Puis ses paupières se ferment et sa tête tombe de côté sur l’oreiller, comme si elle s’était endormie. Josianne brasse doucement madame C par le bras. L’octogénaire est de la même mollesse qu’une poupée de chiffon qu’on aurait rembourrée de briques.» (p.245)

 

Michèle Plomer raconte ses journées de façon simple et émouvante. Bien sûr, il y a les soins médicaux, les dangers que les spécialistes prennent et les prouesses qui rappellent celles des athlètes. Mais il y a surtout l’écoute, cette parole qui circule de l’un à l’autre, ce contact qui fait que l’on reste humain, peu importe l’état de ses os. Quelle incroyable présence du personnel hospitalier, quelle attention de tous les instants qui entraîne vers la vie et la lutte. 

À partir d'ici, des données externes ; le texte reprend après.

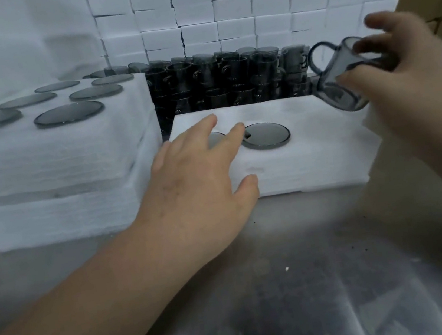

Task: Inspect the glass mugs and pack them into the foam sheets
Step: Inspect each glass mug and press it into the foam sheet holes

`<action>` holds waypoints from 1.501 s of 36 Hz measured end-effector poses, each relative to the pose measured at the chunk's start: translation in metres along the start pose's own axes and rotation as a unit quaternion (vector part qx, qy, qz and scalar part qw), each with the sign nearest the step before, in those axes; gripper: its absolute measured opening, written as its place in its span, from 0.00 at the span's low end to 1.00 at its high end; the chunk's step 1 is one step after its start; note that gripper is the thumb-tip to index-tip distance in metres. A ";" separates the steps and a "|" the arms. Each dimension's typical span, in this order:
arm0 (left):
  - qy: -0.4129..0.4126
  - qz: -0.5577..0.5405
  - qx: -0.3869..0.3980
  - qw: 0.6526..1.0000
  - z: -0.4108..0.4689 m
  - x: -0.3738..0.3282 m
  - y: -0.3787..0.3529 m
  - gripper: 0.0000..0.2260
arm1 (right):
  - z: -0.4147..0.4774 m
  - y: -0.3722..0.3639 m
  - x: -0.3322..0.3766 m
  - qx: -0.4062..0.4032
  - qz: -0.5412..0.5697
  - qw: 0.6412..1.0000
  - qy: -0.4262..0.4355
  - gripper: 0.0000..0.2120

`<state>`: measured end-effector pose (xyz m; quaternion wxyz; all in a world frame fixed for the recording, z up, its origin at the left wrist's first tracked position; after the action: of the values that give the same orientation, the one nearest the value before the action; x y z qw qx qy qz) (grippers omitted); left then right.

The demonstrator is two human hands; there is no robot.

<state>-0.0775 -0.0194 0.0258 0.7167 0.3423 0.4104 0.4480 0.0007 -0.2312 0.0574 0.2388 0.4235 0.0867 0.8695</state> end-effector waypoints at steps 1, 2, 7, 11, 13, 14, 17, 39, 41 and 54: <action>-0.003 0.012 0.006 1.000 0.000 0.001 -0.001 0.32 | 0.000 -0.001 -0.002 0.007 -0.006 1.000 -0.003 0.28; -0.006 0.022 0.012 1.000 0.000 0.001 -0.001 0.32 | 0.001 -0.002 -0.002 0.016 -0.012 1.000 -0.004 0.27; -0.012 0.053 0.030 0.998 0.001 0.002 -0.004 0.32 | -0.004 -0.008 0.002 0.084 -0.036 0.996 0.003 0.18; -0.023 0.064 0.022 0.997 0.002 0.004 -0.006 0.29 | -0.007 -0.009 0.002 0.100 -0.052 0.994 0.012 0.20; -0.031 0.068 0.013 0.997 0.002 0.004 -0.006 0.28 | -0.008 -0.011 0.003 0.103 -0.070 0.992 0.013 0.21; -0.034 0.069 0.012 0.997 0.002 0.004 -0.006 0.27 | -0.008 -0.012 0.003 0.105 -0.078 0.991 0.015 0.21; -0.036 0.061 0.015 0.997 0.003 0.003 -0.006 0.28 | -0.010 -0.014 0.003 0.112 -0.093 0.989 0.020 0.22; -0.041 0.057 0.003 0.998 0.002 0.002 -0.006 0.29 | -0.012 -0.014 0.010 0.138 -0.205 0.969 0.018 0.23; -0.039 0.057 0.005 0.998 0.002 0.002 -0.006 0.29 | -0.012 -0.014 0.011 0.139 -0.208 0.968 0.016 0.23; -0.037 0.062 0.008 0.997 0.002 0.001 -0.004 0.30 | -0.011 -0.012 0.010 0.164 -0.237 0.958 -0.005 0.24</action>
<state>-0.0736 -0.0199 0.0226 0.6996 0.3891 0.3646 0.4756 -0.0086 -0.2152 0.0529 0.3656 0.4286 0.3248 0.7597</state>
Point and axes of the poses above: each hand's wrist, its own z-axis towards the middle knuckle, its own y-axis out of the back of the hand, x = y × z, the point moved 1 cm from there along z, towards the middle knuckle, and after that the axes turned 2 degrees about x, right-handed, at the moved point
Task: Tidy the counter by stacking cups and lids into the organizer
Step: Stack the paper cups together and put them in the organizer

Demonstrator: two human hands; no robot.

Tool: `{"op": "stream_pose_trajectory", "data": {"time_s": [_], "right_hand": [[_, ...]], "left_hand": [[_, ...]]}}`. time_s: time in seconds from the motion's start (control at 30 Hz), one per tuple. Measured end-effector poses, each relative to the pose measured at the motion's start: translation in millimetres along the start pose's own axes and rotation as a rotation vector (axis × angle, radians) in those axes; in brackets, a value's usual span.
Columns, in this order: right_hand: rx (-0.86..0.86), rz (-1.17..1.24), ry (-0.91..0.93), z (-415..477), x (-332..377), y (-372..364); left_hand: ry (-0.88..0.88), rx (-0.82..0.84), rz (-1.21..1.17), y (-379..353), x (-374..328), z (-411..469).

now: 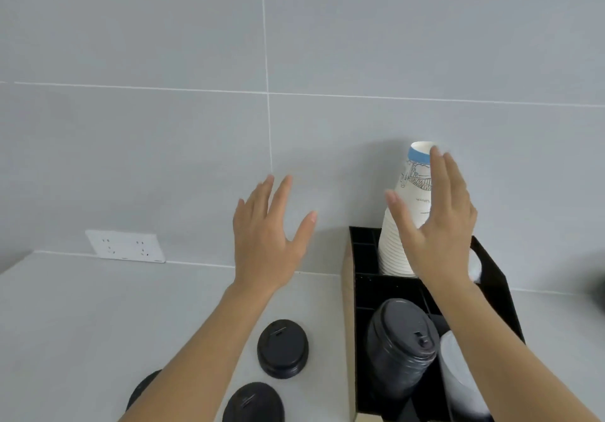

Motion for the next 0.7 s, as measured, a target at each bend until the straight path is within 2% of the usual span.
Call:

Un hymne à la vie que «De métal et d’amour» où Michèle Plomer, dans son terrible voyage, évoque Frida Khalo, qui s’est retrouvée brisée dans son corps après un accident. Elle a fait œuvre d’artiste et de femme en peignant son périple au pays de la souffrance physique.

Après une telle lecture, entendre dire par des élus dans les médias que les médecins n’en font pas assez, que les infirmières pourraient en faire plus, j’ai envie de hurler. Ils devraient lire le témoignage de Michèle Plomer pour connaître et comprendre le vécu des soignants. 

Un hommage à la vie, mais aussi un portrait magnifique et saisissant de ces héros et de ces héroïnes qui vont au front tous les jours dans les hôpitaux et qui mènent une guerre de tranchées contre la maladie et la douleur. 

C’est pourquoi il faut leur dire merci encore et encore, surtout ne pas chipoter sur des questions futiles et bassement électorales. Je l’ai constaté quand j’ai eu à accompagner ma mère en fin de vie, des frères et ma sœur. Ce sont des hommes et des femmes formidables qui ont toute mon admiration et ma reconnaissance. Michèle Plomer leur accorde certainement la médaille du courage et de l’espoir. 

 

PLOMER MICHÈLE : «De métal et d’amour», Éditions Druide, Montréal, 2025, 280 pages, 27,95 $.